» Problem requirements
Which lines below fall between the one containing "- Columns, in" and the one containing "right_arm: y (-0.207"? Repeat them exactly, counting both of those lines, and add nothing else.

------------------------------------------------------------

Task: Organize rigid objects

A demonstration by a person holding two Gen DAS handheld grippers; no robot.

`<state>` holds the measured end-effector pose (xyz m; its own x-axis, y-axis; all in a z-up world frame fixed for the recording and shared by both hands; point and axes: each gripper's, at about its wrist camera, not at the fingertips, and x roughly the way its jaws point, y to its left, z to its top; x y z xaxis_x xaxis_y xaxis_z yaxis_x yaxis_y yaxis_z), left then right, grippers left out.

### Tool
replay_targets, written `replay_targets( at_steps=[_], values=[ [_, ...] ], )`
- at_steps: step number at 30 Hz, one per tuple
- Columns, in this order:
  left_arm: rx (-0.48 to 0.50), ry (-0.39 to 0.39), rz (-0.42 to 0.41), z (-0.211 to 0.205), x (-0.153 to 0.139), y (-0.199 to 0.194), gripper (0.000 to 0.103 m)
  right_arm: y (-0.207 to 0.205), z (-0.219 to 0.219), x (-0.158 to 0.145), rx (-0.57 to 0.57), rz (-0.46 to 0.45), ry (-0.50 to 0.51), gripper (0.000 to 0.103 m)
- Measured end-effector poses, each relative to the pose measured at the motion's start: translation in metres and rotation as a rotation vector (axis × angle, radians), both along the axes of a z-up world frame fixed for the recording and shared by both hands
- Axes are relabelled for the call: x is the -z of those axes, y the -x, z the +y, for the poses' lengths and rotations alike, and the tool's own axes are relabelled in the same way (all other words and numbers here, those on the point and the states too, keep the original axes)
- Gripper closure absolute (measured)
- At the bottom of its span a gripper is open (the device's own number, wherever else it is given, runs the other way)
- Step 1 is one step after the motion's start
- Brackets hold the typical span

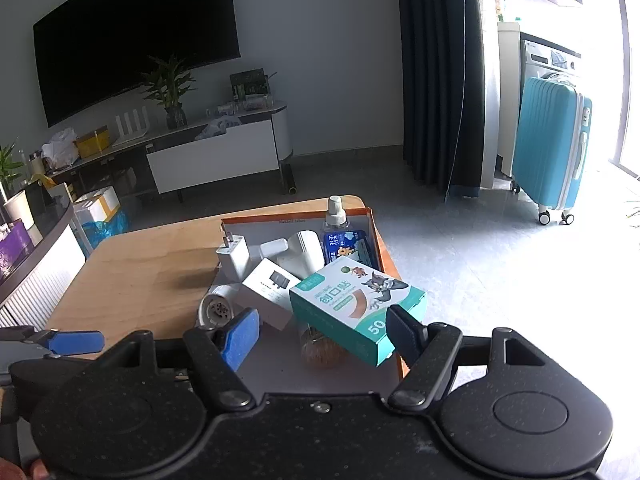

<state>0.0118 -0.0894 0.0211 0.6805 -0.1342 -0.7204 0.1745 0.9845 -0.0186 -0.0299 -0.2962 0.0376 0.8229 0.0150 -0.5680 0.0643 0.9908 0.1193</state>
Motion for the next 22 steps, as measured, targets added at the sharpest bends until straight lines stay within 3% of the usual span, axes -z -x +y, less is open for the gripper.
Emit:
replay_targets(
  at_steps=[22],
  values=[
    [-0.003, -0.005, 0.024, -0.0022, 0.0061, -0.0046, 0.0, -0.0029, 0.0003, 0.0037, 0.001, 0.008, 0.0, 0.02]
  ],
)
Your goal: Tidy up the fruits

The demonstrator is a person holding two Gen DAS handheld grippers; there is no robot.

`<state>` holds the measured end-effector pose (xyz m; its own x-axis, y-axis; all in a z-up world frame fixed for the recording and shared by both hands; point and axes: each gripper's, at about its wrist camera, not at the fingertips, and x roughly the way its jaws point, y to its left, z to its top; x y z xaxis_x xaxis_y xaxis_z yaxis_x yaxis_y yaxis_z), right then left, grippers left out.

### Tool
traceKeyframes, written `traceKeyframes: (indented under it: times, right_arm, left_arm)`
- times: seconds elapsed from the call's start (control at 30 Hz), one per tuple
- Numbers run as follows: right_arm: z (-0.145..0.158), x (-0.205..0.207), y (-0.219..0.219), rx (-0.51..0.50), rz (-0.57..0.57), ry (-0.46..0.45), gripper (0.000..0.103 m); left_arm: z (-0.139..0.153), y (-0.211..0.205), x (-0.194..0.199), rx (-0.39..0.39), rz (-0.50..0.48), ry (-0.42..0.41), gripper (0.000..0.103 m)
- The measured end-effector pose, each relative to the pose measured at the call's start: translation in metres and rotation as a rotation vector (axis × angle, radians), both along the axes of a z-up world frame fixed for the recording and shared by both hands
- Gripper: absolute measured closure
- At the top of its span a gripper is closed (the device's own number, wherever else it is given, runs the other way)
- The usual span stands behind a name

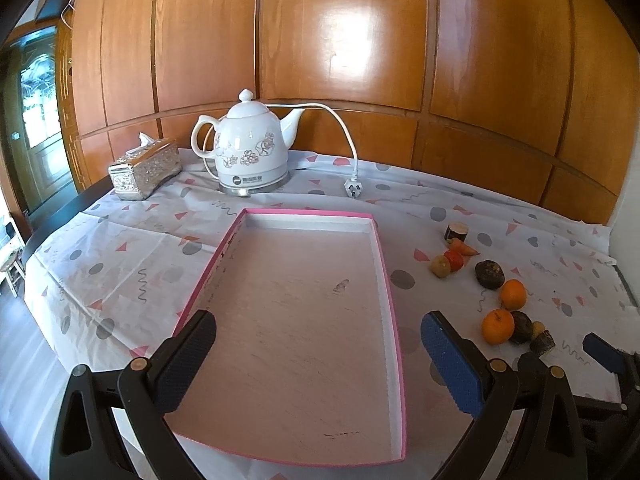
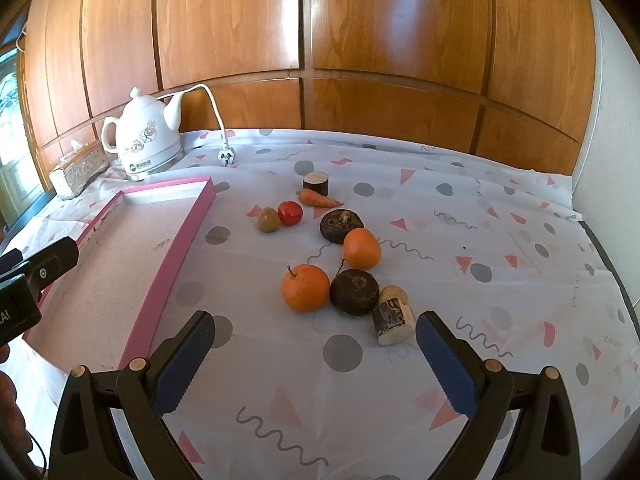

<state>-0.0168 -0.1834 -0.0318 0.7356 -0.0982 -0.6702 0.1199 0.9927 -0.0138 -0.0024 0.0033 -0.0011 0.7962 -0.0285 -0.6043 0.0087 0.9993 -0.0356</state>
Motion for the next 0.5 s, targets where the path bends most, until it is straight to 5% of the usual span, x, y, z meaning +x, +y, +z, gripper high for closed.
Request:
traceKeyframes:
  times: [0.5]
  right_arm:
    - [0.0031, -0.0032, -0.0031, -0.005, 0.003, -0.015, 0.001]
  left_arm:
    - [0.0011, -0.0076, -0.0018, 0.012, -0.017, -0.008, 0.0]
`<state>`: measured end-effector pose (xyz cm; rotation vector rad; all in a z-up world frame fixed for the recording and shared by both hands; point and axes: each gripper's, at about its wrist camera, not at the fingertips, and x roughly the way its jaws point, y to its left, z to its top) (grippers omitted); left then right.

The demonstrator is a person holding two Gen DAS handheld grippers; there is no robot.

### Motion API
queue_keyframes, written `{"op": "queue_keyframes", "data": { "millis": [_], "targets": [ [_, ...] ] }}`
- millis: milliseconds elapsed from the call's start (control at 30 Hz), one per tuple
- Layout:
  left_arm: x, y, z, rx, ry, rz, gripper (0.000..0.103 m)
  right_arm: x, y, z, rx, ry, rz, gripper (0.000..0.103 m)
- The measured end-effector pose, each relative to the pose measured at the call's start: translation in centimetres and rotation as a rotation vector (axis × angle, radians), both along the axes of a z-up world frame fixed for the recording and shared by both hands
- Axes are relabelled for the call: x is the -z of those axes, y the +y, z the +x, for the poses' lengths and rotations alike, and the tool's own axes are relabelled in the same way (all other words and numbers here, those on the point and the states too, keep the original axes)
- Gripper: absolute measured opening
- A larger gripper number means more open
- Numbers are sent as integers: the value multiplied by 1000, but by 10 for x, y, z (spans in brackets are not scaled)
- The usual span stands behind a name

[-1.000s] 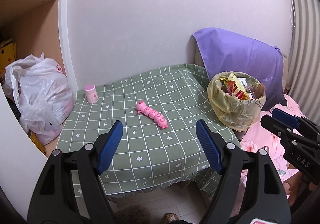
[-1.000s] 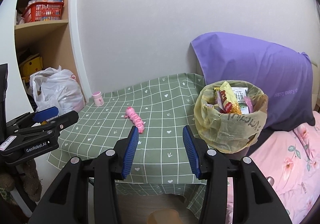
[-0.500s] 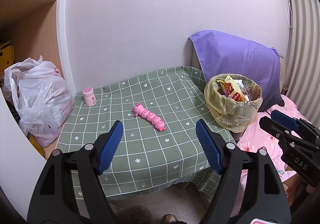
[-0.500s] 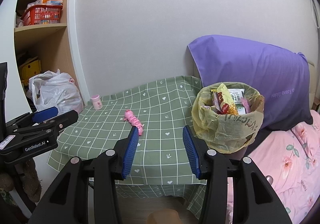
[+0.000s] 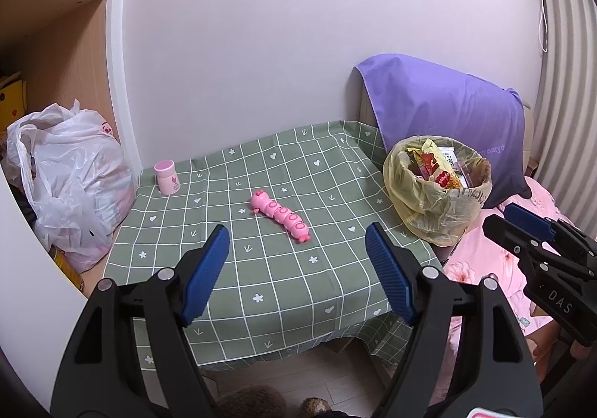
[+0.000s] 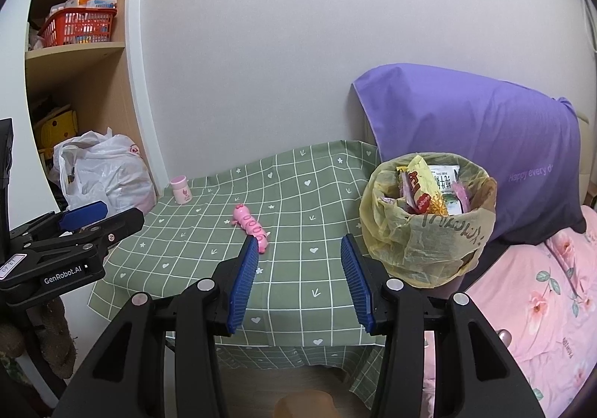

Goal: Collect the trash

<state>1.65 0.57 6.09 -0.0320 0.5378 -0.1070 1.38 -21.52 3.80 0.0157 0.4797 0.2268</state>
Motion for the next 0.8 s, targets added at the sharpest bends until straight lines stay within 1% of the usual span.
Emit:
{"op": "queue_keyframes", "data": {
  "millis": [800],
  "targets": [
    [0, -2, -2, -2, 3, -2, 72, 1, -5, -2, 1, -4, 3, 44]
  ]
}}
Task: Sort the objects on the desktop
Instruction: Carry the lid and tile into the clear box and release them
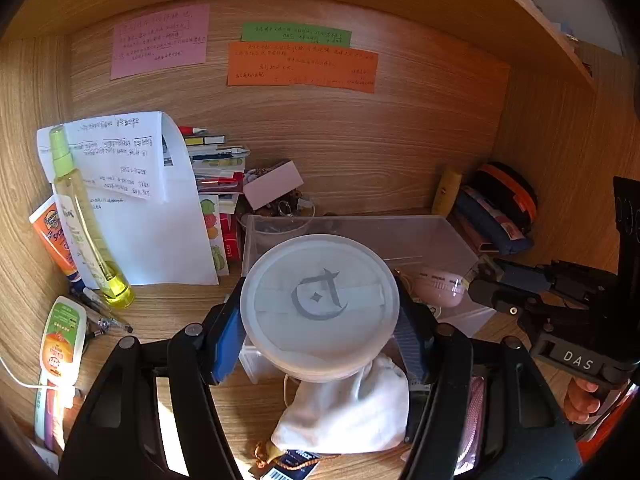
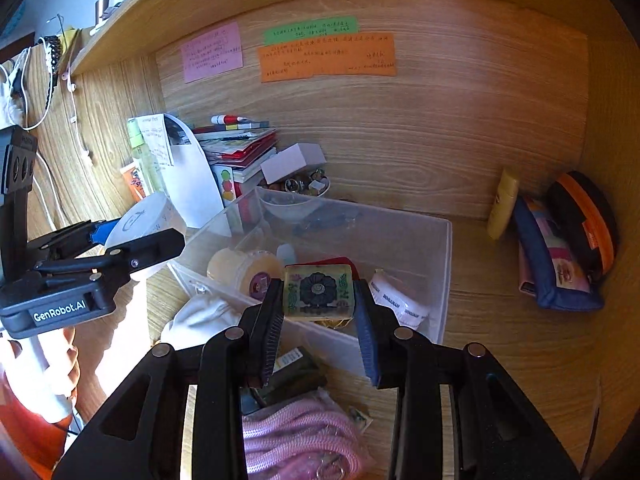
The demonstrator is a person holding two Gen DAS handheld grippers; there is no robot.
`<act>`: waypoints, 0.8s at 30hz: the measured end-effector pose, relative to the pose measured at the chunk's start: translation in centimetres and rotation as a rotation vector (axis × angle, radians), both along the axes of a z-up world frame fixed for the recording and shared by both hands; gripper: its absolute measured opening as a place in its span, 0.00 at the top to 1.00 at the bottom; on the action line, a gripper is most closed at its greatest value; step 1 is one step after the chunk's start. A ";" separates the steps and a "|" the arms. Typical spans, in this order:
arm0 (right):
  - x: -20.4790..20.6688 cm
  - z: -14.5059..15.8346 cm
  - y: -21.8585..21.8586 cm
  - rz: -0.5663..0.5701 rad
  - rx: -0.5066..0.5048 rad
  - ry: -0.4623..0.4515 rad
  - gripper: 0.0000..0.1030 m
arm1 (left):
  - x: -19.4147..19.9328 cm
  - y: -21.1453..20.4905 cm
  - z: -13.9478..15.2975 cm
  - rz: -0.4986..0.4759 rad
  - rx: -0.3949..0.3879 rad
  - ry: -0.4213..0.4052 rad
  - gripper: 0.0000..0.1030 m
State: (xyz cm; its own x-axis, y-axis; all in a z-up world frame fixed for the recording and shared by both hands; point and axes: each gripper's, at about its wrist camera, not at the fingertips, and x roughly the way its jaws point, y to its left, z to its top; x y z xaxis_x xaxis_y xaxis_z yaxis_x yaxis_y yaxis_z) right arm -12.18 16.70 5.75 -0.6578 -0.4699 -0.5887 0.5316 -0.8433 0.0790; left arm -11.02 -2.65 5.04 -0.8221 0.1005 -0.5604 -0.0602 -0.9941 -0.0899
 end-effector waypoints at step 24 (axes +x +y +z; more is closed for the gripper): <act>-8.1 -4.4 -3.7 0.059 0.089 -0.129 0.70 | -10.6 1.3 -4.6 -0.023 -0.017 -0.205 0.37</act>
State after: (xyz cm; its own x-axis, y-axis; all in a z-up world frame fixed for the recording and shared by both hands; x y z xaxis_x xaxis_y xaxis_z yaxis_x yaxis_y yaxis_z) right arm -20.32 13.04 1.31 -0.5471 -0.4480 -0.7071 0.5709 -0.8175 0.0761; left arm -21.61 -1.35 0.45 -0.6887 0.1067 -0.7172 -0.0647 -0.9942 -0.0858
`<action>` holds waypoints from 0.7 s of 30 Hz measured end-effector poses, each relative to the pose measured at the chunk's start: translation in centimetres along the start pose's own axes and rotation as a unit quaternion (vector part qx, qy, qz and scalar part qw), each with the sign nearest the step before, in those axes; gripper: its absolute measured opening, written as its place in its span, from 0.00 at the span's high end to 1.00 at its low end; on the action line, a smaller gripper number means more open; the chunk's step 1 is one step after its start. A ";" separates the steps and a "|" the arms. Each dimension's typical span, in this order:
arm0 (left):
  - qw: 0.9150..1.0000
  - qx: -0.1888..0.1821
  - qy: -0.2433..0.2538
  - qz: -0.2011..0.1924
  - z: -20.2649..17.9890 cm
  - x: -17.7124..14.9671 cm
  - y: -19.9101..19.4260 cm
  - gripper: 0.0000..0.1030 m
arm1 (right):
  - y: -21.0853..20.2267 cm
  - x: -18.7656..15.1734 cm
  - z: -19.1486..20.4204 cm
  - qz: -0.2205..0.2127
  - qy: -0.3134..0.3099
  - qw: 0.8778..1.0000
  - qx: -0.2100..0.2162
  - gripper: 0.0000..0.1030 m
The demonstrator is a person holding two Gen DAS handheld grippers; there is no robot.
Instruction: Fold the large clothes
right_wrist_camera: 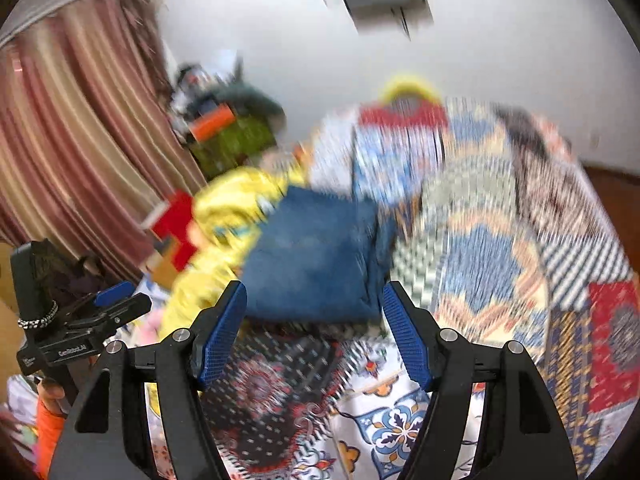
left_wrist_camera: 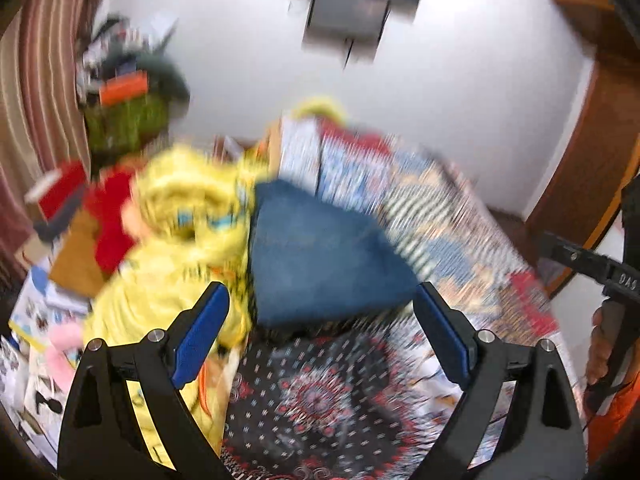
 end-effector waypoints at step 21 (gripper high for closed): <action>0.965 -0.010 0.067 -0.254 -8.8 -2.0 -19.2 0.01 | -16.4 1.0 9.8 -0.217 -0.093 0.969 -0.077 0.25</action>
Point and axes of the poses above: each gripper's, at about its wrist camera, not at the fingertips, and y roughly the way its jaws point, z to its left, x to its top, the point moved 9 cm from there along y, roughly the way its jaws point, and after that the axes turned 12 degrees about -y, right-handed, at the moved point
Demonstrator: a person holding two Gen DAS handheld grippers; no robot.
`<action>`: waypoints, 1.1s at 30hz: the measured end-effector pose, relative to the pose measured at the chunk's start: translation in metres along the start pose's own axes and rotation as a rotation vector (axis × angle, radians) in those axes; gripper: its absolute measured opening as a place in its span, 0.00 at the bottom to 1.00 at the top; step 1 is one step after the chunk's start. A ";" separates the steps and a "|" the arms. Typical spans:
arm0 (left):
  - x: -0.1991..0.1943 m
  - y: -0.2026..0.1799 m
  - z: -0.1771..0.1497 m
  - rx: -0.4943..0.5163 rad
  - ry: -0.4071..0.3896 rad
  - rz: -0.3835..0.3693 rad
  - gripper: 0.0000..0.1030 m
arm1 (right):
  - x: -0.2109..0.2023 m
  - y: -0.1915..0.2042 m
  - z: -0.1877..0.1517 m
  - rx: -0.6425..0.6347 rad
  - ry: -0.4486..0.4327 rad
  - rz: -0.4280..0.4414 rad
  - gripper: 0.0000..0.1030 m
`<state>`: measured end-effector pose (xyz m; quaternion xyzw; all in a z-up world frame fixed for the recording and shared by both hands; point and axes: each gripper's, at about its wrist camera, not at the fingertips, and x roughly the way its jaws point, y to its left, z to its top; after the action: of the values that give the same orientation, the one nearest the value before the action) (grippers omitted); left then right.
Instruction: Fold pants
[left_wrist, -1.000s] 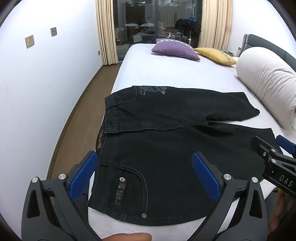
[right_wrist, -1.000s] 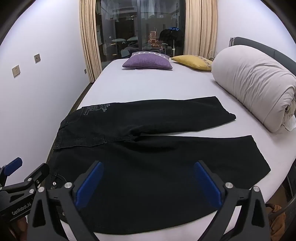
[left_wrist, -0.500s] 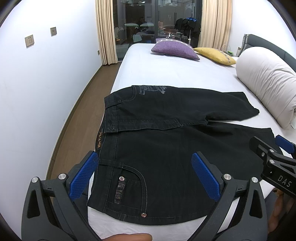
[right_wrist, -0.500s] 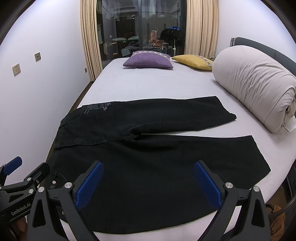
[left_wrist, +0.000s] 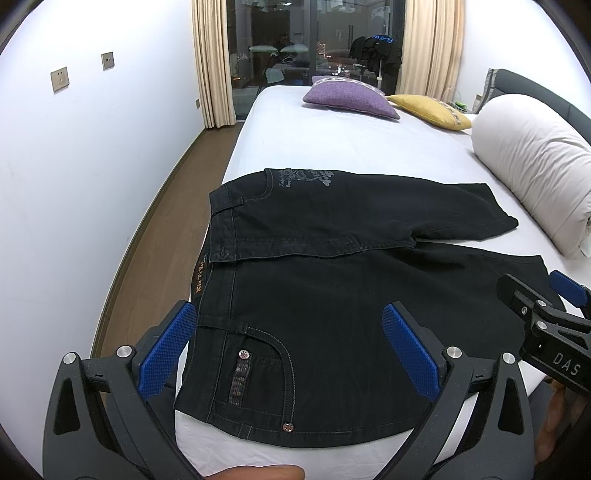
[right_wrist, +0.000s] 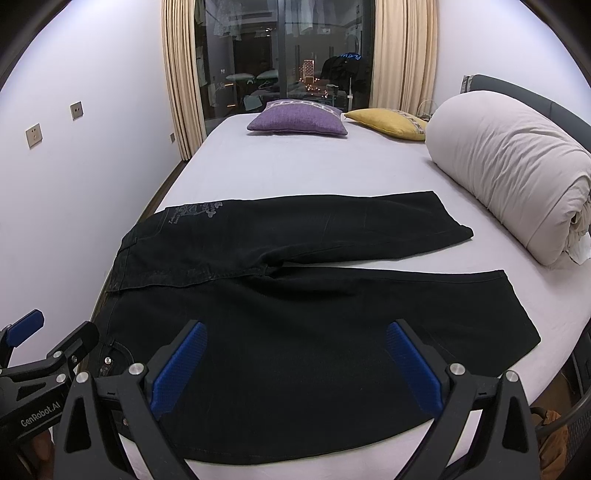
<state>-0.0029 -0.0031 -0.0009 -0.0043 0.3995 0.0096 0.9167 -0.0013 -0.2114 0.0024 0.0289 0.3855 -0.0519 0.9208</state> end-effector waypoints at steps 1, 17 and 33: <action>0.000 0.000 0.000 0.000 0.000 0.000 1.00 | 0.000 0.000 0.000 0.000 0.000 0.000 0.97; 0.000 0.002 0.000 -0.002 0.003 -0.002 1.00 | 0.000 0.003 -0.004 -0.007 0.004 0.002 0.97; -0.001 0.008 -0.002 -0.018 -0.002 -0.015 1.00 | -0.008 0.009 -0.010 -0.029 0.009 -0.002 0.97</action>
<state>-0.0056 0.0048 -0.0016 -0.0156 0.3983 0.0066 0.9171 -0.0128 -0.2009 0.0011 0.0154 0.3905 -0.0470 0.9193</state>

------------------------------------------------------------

» Written answer
- Columns, in this order:
  left_arm: rx (-0.48 to 0.50), ry (-0.39 to 0.39), rz (-0.42 to 0.41), z (-0.211 to 0.205), x (-0.153 to 0.139), y (-0.199 to 0.194), gripper (0.000 to 0.103 m)
  right_arm: y (-0.207 to 0.205), z (-0.219 to 0.219), x (-0.158 to 0.145), rx (-0.57 to 0.57), rz (-0.46 to 0.45), ry (-0.50 to 0.51), gripper (0.000 to 0.103 m)

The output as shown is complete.